3 min read

How to Access the ASAP Discovery x PolarisHub x OpenADMET Challenge Data

Written by: Hugo MacDermott-Opeskin, PhD


The ASAP Discovery Consortium, Polaris Hub, and OpenADMET recently concluded a joint blind predictive modeling challenge of computational methods for drug discovery. You can see the results here, with some exciting performance from a variety of competitors!

Since the challenge concluded we—the challenge organisers—have received numerous inquiries as to how to obtain the data that was used in the challenge for further benchmarking and follow-up studies. While ASAP Discovery is in the process of depositing all data to open FAIR repositories such as the Protein Data Bank (PDB) and ChEMBL, these depositions are still ongoing. In the meantime, to empower the community we thought we would put together a short blog post detailing how to access the data from Polaris Hub directly. 

You can get the data from Polaris Hub using the following syntax for each of the challenges. Note that the Set column in the resulting Pandas DataFrames will tell you whether the row was in the train or test split for the challenge.  We also have a Zenodo dataset containing all of the raw data in case it would be easier to use in a more general workflow https://doi.org/10.5281/zenodo.1558206 (you can use this DOI to cite the dataset as a whole).

Polaris provides all of the challenge data (and other datasets) in an ML ready format. This makes it easy to get straight into training your models without having to parse specialised formats or interpret details from a previous paper or benchmark. Read more about how the Polaris team designed their platform with best practices built in here. Additionally for the competition, we made all of our evaluation logic publicly available on github here, so that others can reproduce the evaluation in 

Ligand poses dataset

We will show a more detailed example for the ligand-poses dataset to show the power of the Polaris API. 

Participants were tasked with predicting the bound Ligand Pose, given the CXSMILES, Chain A Sequence, Chain B Sequence and Protein Label. 

import polaris as po
import pandas as pd

# load the dataset from the Hub
dataset = po.load_dataset("asap-discovery/antiviral-ligand-poses-2025-unblinded")

# Get information on the dataset size
dataset.size()

# Load a datapoint in memory
dataset.get_data(
    row=dataset.rows[0],
    col=dataset.columns[0],
)

# convert the whole dataset to a dataframe (may take a while for download)
df = pd.DataFrame(dataset[:])

import datamol as dm
# write row 0 ligand to a file
mol = df["Ligand Pose"][0]
dm.to_sdf(mol, "/path/to/mol.sdf")(, "example.pdb")
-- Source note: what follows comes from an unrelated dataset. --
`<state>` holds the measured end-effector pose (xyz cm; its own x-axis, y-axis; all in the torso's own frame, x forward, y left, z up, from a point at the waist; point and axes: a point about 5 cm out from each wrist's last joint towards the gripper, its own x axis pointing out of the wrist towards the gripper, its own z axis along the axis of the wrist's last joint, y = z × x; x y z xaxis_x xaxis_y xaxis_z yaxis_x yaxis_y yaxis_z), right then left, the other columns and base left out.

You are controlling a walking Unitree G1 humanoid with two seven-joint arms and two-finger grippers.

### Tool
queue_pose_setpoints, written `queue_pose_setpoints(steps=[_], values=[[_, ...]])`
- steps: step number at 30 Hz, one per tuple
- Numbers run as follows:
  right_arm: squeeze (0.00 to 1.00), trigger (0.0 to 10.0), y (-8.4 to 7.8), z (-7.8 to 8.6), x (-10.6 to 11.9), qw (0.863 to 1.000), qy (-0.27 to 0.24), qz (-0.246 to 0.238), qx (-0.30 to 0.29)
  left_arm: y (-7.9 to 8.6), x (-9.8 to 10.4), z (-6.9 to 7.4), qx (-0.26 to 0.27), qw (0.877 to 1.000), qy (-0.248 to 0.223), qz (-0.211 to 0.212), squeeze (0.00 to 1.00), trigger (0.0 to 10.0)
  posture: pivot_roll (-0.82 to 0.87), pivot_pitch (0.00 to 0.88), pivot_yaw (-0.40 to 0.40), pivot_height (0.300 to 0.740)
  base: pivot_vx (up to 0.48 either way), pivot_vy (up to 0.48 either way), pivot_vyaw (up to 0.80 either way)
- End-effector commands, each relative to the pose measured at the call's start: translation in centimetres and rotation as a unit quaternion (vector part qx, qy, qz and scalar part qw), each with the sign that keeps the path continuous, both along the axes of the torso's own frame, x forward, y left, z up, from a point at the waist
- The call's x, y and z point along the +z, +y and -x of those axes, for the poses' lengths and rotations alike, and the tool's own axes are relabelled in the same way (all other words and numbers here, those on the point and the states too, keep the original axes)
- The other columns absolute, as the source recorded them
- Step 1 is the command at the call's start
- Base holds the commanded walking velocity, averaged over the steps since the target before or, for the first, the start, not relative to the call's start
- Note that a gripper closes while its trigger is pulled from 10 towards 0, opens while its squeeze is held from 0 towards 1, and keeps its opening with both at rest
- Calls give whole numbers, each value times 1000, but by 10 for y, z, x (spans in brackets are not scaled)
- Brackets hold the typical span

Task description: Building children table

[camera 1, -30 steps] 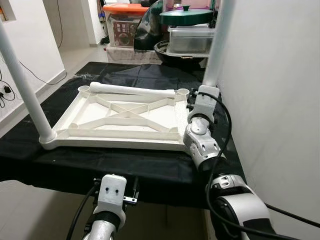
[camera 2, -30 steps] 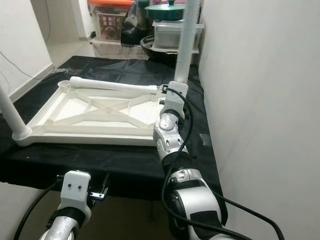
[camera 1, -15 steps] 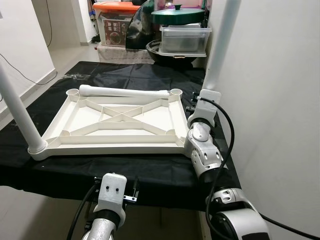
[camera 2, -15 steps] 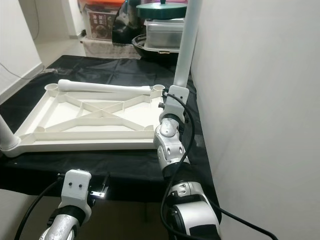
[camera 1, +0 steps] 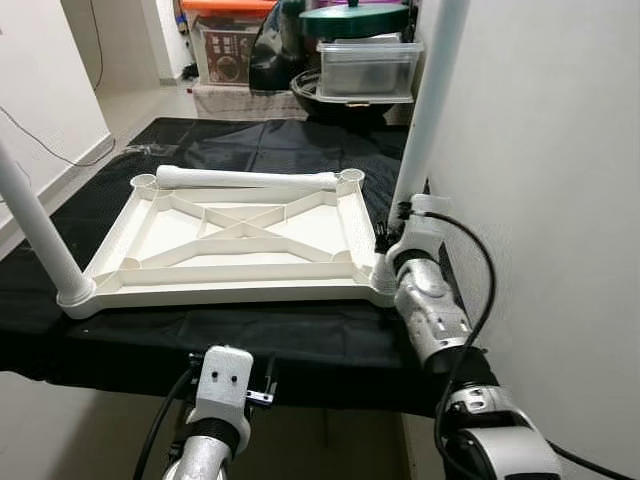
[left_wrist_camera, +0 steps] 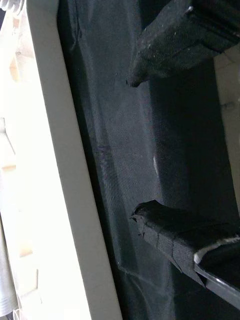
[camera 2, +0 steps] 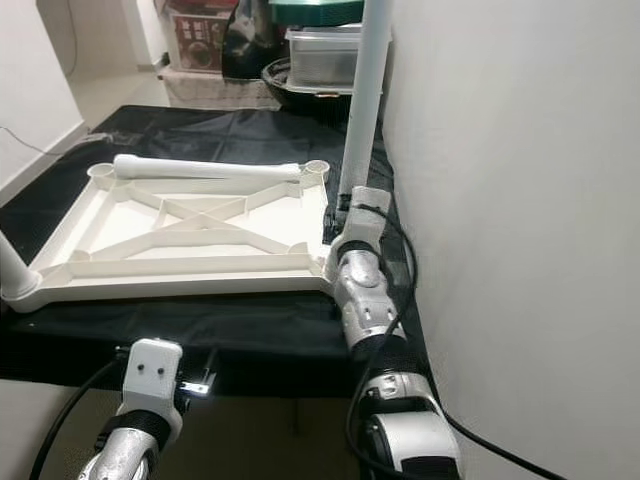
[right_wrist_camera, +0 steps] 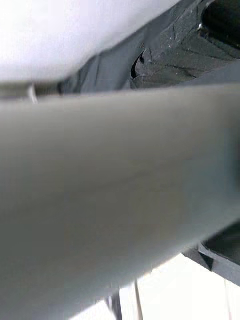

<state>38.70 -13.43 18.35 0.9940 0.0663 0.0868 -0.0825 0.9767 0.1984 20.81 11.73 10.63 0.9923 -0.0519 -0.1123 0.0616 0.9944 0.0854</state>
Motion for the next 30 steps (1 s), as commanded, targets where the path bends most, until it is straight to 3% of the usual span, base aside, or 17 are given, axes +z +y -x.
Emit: queue_pose_setpoints(steps=[1, 5, 6, 10, 12, 13, 14, 15, 17, 18, 21, 22, 25, 30], values=[[0, 10000, 2, -3, 8, 998, -23, -12, 60, 1, -3, 1, -3, 1000, 5, -9, 0, 10000, 83, 0, -1, 740, 0, 0, 0], [0, 10000, -1, -5, 13, 993, -32, -10, 114, 1, -3, 1, -3, 1000, 5, -9, 0, 10000, 83, 0, -1, 740, 0, 0, 0], [0, 10000, 0, -5, 16, 983, -38, -7, 181, 1, -4, 1, -3, 1000, 5, -10, 0, 10000, 83, 0, 1, 740, 0, 0, 0], [0, 10000, 2, -4, 19, 969, -41, 3, 246, 1, -4, 1, -4, 1000, 5, -10, 0, 10000, 85, 0, 8, 740, 0, 0, 0], [0, 10000, 4, -4, 23, 949, -40, 26, 312, 1, -4, 1, -4, 1000, 6, -8, 0, 10000, 85, 0, 8, 740, 0, 0, 0], [0, 10000, 4, -4, 23, 949, -40, 26, 312, 1, -4, 1, -4, 1000, 6, -8, 0, 10000, 85, 0, 8, 740, 0, 0, 0], [0, 10000, 8, -4, 25, 930, -36, 43, 362, 1, -5, 1, -5, 1000, 6, -7, 0, 10000, 89, 0, 8, 740, 0, 0, 0], [0, 10000, 8, -4, 25, 930, -36, 43, 362, 1, -5, 1, -5, 1000, 6, -7, 0, 10000, 89, 0, 8, 740, 0, 0, 0], [0, 10000, 13, -3, 27, 913, -29, 56, 403, 1, -4, 1, -5, 1000, 5, -6, 0, 10000, 89, 0, 8, 740, 0, 0, 0], [0, 10000, 13, -3, 27, 913, -29, 56, 403, 1, -4, 1, -5, 1000, 5, -6, 0, 10000, 89, 0, 8, 740, 0, 0, 0], [0, 10000, 21, 1, 27, 874, -14, 64, 481, 0, -4, 2, -5, 1000, 6, -5, 0, 10000, 104, 0, 4, 740, 0, 0, 0], [0, 10000, 21, 1, 27, 874, -14, 64, 481, 0, -4, 2, -5, 1000, 6, -5, 0, 10000, 104, 0, 4, 740, 0, 0, 0], [0, 10000, 25, 5, 28, 840, -7, 72, 538, 0, -4, 3, -5, 1000, 6, -2, 0, 10000, 110, 0, -1, 740, 0, 0, 0], [0, 10000, 28, 6, 29, 816, -1, 74, 574, -1, -3, 4, -6, 1000, 4, 1, 0, 10000, 113, 0, -5, 740, 0, 0, 0]])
# write row 0 PDB to a file 
atom_array = dataset[0]["Complex Structure"]
out_file = fastpdb.PDBFile()
out_file.set_structure(atom_array)
out_file.write("path/to/another_file.pdb")
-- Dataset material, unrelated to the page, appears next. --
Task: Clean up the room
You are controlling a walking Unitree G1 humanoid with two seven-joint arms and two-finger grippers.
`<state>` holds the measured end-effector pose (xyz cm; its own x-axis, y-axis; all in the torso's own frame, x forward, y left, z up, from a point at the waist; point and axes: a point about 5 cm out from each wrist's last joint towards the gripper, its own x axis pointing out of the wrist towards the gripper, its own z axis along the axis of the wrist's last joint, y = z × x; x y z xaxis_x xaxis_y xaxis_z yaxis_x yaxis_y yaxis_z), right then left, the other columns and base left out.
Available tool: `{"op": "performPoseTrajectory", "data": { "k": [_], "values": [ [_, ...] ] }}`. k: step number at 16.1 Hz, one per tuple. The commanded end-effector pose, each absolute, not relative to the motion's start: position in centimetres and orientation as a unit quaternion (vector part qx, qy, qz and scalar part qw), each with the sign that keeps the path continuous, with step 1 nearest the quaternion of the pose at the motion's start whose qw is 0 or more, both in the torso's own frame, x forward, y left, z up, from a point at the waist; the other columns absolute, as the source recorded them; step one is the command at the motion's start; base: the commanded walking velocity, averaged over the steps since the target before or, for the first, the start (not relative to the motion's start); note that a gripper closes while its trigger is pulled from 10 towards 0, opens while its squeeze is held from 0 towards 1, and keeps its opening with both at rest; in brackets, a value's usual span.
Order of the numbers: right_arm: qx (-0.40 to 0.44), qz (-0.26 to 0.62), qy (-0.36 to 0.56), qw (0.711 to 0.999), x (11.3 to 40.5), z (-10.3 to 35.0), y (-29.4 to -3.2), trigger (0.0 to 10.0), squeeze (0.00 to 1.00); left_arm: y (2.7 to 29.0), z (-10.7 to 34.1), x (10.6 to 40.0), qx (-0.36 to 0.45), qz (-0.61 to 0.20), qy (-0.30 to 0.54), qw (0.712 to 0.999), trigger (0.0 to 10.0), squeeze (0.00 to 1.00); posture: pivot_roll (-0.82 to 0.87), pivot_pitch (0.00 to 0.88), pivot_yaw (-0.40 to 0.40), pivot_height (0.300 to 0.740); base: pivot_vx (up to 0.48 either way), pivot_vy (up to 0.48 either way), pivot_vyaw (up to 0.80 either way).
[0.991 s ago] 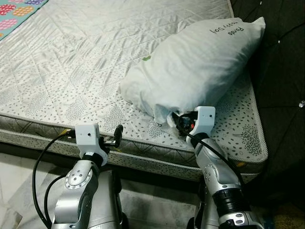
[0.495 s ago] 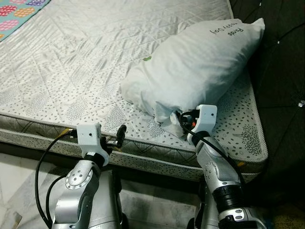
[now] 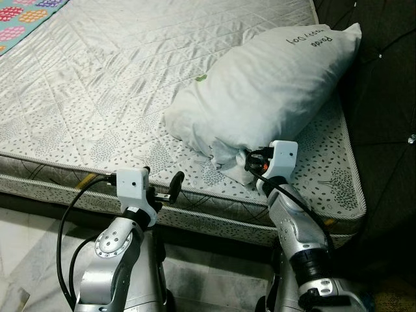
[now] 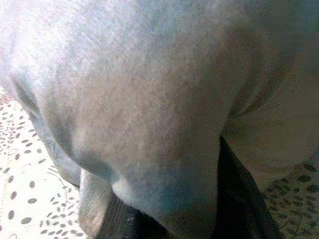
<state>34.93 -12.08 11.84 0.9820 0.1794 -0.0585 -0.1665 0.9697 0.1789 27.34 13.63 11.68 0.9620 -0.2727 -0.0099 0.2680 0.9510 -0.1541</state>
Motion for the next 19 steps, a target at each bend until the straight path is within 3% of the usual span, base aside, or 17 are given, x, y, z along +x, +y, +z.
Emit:
{"op": "performPoseTrajectory", "data": {
  "k": [1,2,12,16,19],
  "values": [
    [0.071,0.06,0.025,0.995,35.7,12.6,-13.2,0.0,0.0,13.9,11.7,27.4,-0.069,-0.125,0.012,0.99,10.0,0.0,0.06,0.132,0.011,0.493,0.0,0.0,0.0],
    [0.066,0.052,0.024,0.996,35.8,12.7,-13.6,0.0,0.0,13.9,11.7,27.4,-0.07,-0.126,0.012,0.99,10.0,0.0,0.06,0.131,0.011,0.493,0.0,0.0,0.0],
    [-0.011,-0.135,-0.027,0.99,37.5,18.1,-26.5,0.0,0.0,14.4,11.8,27.8,-0.064,-0.121,0.005,0.991,10.0,0.0,0.04,0.127,0.028,0.493,0.0,0.0,0.0],
    [-0.052,-0.214,-0.05,0.974,35.8,19.9,-31.9,0.0,0.0,14.4,11.8,27.8,-0.062,-0.123,0.006,0.99,10.0,0.0,0.03,0.131,0.034,0.493,0.0,0.0,0.0],
    [-0.097,-0.25,-0.048,0.962,32.7,18.4,-34.5,0.0,0.0,14.5,11.6,27.7,-0.061,-0.127,0.01,0.99,10.0,0.0,0.02,0.134,0.041,0.493,0.0,0.0,0.0]
  ]
}}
The crystallography experiments for this sub-challenge were performed by the University of Oxford and Diamond Light Source. See here and here for the crystallography conditions.

Potency dataset

import polaris as po
import pandas as pd
# load the dataset from the Hub
dataset = po.load_dataset("asap-discovery/antiviral-admet-2025-unblinded")
# convert to dataframe
df = pd.DataFrame(dataset[:])

The potency dataset is slightly easier to work with as the target values are numeric (pCI50s). Remember that the resulting multi-task matrix is sparse, meaning that not every row will have a value for pIC50 (SARS-CoV-2-Mpro) and pIC50 (MERS-CoV-Mpro). You may need to mask NaN values when building your models, but this is left up to you. The assays for this sub-challenge were performed by the Weizmann Institute of Science. See here and here for the experimental conditions. 

ADMET dataset

import polaris as po
import pandas as pd
# load the dataset from the Hub
dataset = po.load_dataset("asap-discovery/antiviral-admet-2025-unblinded")
# convert to dataframe
df = pd.DataFrame(dataset[:])

Similar to the potency dataset, the multitask matrix is sparse across the 5 ADMET endpoints (HLM, MLM, KSOL, Permeability, and LogD).  The assays for this sub-challenge were performed by Bienta with protocols for microsomal stability, KSOL, Permeability and  LogD at each respective link. 

Good benchmarks are everything

The above will allow you to use the data exactly as it was used in the challenge. This kind of reproducibility highlights the power of platforms like Polaris, which enables living comparison and single source of truth benchmarks such that performant models and architectures can be unearthed over time. Programmatic reproducibility removes the influence of factors such as dataset handling and splitting on benchmark outcomes. We have recently certified the challenge datasets on Polaris Hub, as they fit the criteria of:

1) being relevant to drug discovery
2) come from a single source (ASAP) and
3) do not contain obvious errors or ambiguous data.

Polaris provides more detail at the following link.

We hope that this short blog post will give participants the tools they need to continue to engage with the challenge data in advance of publication of participant papers and a summary paper in the Journal of Chemical Information and Modelling.